# WHAT IS REQUIRED
Filter this material down to the lines that contain the string "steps", and return those lines.

★ ★ ★

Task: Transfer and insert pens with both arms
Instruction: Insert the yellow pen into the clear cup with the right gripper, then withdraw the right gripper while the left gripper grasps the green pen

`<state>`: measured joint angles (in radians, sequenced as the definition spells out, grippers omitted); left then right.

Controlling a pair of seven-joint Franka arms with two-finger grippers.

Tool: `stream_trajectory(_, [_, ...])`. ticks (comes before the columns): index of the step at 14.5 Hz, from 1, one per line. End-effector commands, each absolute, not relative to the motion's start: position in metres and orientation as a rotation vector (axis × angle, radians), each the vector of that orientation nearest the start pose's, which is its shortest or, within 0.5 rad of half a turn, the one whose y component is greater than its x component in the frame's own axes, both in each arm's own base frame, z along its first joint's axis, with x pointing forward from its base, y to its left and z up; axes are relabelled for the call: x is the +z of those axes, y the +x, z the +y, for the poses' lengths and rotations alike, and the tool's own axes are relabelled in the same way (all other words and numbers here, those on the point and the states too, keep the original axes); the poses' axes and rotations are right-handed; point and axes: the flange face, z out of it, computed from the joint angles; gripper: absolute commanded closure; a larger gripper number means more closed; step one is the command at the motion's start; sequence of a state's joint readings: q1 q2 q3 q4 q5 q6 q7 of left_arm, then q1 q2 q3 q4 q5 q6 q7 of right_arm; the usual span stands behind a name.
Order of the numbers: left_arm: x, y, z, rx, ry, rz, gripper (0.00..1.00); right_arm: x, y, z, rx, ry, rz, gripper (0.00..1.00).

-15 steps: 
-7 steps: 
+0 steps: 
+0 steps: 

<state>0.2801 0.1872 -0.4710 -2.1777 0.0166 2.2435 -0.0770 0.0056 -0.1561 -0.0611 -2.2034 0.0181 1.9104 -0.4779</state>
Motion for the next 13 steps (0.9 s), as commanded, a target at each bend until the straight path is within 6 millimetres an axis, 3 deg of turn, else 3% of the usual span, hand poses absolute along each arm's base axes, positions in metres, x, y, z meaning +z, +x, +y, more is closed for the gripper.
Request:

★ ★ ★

# ANSWER TO THIS EXERCISE
-15 steps: 
-7 steps: 
+0 steps: 
+0 steps: 
Motion for the next 13 steps (0.9 s), as commanded, a target at each bend until the straight path is within 6 millimetres an axis, 3 deg of turn, else 3% of the usual span, hand poses absolute along each arm's base axes, positions in metres, x, y, z meaning +z, +x, +y, more is closed for the gripper.

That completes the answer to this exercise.